RapidsMPF can be configured to collect {term}`Statistics`, which can help you understand the performance of the system.
This table gives an overview of the different statistics collected.

| Name | Description |
| --- | --- |
| `alloc-{memtype}` | Bytes allocated via `BufferResource::allocate()`, broken down by memory type (`device`, `pinned_host`, `host`). Shows total bytes, total time, allocation throughput, and average stream delay. |
| `copy-{src}-to-{dst}` | Amount of data copied between memory types by RapidsMPF. `{src}` and `{dst}` are `device`, `pinned_host`, or `host`. Shows total bytes, total copy time, throughput, and average stream delay (time between CPU submission and GPU execution of the copy). |
| `event-loop-check-future-finish` | Time spent polling for completed data transfers. |
| `event-loop-init-gpu-data-send` | Time spent initiating GPU data sends.
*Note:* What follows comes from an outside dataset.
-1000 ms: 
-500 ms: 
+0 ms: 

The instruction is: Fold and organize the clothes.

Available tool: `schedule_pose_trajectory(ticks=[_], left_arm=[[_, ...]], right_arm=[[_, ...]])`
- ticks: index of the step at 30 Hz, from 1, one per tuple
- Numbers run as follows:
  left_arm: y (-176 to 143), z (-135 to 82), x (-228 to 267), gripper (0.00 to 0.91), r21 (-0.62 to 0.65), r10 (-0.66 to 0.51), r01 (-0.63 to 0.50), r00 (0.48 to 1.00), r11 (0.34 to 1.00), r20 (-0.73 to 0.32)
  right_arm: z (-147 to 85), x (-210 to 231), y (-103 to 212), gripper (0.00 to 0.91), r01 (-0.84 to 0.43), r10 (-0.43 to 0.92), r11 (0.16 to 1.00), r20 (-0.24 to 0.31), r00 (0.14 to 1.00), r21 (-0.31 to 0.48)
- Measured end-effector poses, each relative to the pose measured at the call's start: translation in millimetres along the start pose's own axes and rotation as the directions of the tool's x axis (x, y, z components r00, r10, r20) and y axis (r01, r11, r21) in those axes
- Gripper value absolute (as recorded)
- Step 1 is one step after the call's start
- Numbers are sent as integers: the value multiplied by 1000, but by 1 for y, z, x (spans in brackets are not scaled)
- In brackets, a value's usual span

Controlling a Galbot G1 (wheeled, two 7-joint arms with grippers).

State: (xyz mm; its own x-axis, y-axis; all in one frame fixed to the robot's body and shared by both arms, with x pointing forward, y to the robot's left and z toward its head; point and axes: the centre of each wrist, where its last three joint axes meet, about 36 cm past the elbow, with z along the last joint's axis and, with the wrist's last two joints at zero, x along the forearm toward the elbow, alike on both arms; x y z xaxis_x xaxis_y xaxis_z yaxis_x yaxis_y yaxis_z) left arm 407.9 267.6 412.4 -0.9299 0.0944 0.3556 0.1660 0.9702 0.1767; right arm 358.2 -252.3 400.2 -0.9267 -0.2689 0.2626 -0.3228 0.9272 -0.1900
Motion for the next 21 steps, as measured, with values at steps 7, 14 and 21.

Does not include actual transfer time. |
| `event-loop-metadata-recv` | Time spent receiving chunk metadata from other ranks. |
| `event-loop-metadata-send` | Time spent sending chunk metadata to other ranks. |
| `event-loop-post-incoming-chunk-recv` | Time spent posting receive buffers for incoming chunk data. |
| `event-loop-total` | Time spent in one Shuffler event-loop iteration. |
| `recv-into-host-memory` | Data received directly into host memory rather than device memory, due to memory pressure at receive time. |
| `shuffle-payload-recv` | Shuffle data received by this rank, including self-transfers. |
| `shuffle-payload-send` | Shuffle data sent from this rank, including self-transfers. |

Statistics are available in both C++ and [Python](#api-statistics).

## Example Output

### Text (`report()`)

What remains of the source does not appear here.